◆ **Your goal**: Print the whole listing exactly as it appears, but skip the pictures.

◆ **Recorded data**:
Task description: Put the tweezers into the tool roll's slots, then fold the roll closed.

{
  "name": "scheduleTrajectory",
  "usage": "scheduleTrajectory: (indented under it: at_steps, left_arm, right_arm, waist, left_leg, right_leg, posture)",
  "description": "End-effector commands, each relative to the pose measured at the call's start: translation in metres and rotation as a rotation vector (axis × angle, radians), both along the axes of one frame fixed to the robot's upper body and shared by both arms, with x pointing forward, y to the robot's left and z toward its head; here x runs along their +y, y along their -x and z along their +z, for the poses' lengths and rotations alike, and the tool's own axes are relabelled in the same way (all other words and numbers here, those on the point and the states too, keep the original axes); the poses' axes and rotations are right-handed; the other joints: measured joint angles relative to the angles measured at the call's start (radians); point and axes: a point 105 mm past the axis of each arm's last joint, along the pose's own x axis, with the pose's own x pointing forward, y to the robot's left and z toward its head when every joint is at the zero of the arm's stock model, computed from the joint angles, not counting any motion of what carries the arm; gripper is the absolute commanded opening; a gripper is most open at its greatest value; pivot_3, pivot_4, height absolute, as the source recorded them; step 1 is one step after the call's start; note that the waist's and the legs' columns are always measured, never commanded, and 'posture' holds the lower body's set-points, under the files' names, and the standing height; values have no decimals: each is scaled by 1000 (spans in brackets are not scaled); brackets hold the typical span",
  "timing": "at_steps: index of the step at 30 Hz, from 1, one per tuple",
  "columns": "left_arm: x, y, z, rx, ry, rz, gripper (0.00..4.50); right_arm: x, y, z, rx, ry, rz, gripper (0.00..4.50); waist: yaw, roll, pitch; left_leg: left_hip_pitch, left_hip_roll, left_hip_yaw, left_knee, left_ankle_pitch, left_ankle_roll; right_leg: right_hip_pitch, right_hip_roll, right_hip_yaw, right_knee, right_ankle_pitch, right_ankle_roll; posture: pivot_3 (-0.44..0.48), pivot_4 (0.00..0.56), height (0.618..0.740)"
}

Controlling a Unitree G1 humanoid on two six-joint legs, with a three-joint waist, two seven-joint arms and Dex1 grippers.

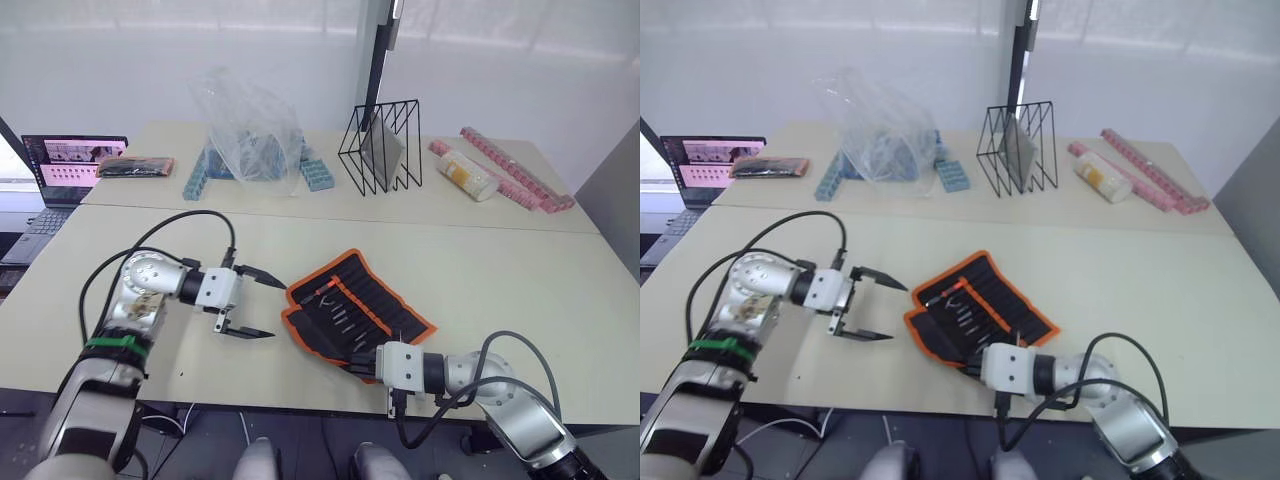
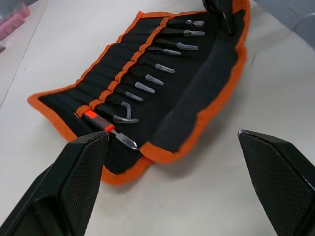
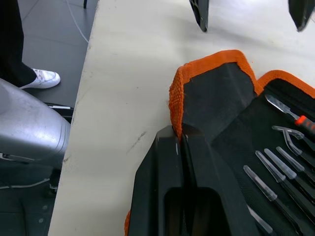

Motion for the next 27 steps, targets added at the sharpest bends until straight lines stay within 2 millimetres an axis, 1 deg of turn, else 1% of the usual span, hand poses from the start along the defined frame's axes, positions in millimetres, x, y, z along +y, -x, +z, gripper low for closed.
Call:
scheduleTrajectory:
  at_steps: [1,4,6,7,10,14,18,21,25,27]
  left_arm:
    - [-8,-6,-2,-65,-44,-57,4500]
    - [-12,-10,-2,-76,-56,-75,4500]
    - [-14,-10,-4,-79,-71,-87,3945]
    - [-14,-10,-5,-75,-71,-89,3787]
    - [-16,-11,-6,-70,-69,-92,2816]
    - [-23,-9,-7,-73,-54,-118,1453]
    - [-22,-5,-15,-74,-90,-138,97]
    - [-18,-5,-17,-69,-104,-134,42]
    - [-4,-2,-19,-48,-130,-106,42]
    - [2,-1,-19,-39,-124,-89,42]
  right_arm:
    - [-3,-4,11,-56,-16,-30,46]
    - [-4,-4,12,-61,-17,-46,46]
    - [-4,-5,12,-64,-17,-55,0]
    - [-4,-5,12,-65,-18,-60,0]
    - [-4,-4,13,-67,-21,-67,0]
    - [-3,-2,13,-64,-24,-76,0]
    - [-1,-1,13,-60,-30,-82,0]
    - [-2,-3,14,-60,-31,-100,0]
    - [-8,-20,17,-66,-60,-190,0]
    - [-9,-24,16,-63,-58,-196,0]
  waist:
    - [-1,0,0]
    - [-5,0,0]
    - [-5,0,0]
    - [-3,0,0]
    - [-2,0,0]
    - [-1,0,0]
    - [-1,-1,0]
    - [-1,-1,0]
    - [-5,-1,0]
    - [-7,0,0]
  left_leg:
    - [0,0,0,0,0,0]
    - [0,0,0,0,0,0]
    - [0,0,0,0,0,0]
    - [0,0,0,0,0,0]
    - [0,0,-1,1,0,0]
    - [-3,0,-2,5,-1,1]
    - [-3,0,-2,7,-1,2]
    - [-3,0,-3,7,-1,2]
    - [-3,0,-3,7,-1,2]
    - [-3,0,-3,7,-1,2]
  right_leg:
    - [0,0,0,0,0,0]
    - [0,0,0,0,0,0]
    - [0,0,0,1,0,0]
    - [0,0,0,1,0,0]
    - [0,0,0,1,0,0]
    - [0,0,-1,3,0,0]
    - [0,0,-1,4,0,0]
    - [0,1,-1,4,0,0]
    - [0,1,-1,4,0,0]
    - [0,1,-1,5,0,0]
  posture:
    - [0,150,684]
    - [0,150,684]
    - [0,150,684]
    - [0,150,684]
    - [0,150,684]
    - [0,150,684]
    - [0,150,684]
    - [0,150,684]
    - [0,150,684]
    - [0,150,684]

◆ **Exercise output**:
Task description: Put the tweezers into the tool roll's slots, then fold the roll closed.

{
  "name": "scheduleTrajectory",
  "usage": "scheduleTrajectory: (indented under it: at_steps, left_arm, right_arm, waist, left_leg, right_leg, posture)",
  "description": "End-effector commands, each relative to the pose measured at the call's start: translation in metres and rotation as a rotation vector (axis × angle, radians), both along the axes of one frame fixed to the robot's upper body and shared by both arms, with x pointing forward, y to the robot's left and z toward its head; here x runs along their +y, y along their -x and z along their +z, for the poses' lengths and rotations alike, and the tool's own axes are relabelled in the same way (all other words and numbers here, those on the point and the states too, keep the original axes); the poses' axes and rotations are right-handed; the other joints: measured joint angles relative to the angles measured at the call's start (radians); point and axes: a point 105 mm past the axis of each arm's last joint, along the pose's own x axis, with the pose's own x pointing forward, y to the robot's left and z toward its head when every joint is at the zero of the arm's stock model, computed from the joint angles, not counting any motion of what carries the arm; gripper is the absolute commanded opening; a gripper is most open at its greatest value; pivot_3, pivot_4, height absolute, as the source recorded them; step 1 is one step after the call's start; note that the waist's and the legs' columns are always measured, never commanded, and 'posture' holds the lower body's set-points, under the files' names, and the standing height; values have no decimals: each is scaled by 1000 (spans in brackets are not scaled); brackets hold the typical span",
  "timing": "at_steps: index of the step at 30 Hz, from 1, one per tuple",
  "columns": "left_arm: x, y, z, rx, ry, rz, gripper (0.00..4.50); right_arm: x, y, z, rx, ry, rz, gripper (0.00..4.50); waist: yaw, roll, pitch; left_leg: left_hip_pitch, left_hip_roll, left_hip_yaw, left_knee, left_ankle_pitch, left_ankle_roll; right_leg: right_hip_pitch, right_hip_roll, right_hip_yaw, right_knee, right_ankle_pitch, right_ankle_roll; posture: pivot_3 (-0.44..0.48), pivot_4 (0.00..0.56), height (0.618..0.740)"
}

Controlling a Unitree G1 humanoid on two six-joint legs, with a three-joint waist, two seven-joint arms and Dex1 grippers.


Motion for the next 27 steps, targets added at the sharpest bends until straight lines stay within 2 millimetres an axis, 1 deg of turn, else 1% of the usual span, hand poses from the start along the defined frame's axes, positions in millimetres, x, y, z along +y, -x, +z, gripper low for closed.
Call:
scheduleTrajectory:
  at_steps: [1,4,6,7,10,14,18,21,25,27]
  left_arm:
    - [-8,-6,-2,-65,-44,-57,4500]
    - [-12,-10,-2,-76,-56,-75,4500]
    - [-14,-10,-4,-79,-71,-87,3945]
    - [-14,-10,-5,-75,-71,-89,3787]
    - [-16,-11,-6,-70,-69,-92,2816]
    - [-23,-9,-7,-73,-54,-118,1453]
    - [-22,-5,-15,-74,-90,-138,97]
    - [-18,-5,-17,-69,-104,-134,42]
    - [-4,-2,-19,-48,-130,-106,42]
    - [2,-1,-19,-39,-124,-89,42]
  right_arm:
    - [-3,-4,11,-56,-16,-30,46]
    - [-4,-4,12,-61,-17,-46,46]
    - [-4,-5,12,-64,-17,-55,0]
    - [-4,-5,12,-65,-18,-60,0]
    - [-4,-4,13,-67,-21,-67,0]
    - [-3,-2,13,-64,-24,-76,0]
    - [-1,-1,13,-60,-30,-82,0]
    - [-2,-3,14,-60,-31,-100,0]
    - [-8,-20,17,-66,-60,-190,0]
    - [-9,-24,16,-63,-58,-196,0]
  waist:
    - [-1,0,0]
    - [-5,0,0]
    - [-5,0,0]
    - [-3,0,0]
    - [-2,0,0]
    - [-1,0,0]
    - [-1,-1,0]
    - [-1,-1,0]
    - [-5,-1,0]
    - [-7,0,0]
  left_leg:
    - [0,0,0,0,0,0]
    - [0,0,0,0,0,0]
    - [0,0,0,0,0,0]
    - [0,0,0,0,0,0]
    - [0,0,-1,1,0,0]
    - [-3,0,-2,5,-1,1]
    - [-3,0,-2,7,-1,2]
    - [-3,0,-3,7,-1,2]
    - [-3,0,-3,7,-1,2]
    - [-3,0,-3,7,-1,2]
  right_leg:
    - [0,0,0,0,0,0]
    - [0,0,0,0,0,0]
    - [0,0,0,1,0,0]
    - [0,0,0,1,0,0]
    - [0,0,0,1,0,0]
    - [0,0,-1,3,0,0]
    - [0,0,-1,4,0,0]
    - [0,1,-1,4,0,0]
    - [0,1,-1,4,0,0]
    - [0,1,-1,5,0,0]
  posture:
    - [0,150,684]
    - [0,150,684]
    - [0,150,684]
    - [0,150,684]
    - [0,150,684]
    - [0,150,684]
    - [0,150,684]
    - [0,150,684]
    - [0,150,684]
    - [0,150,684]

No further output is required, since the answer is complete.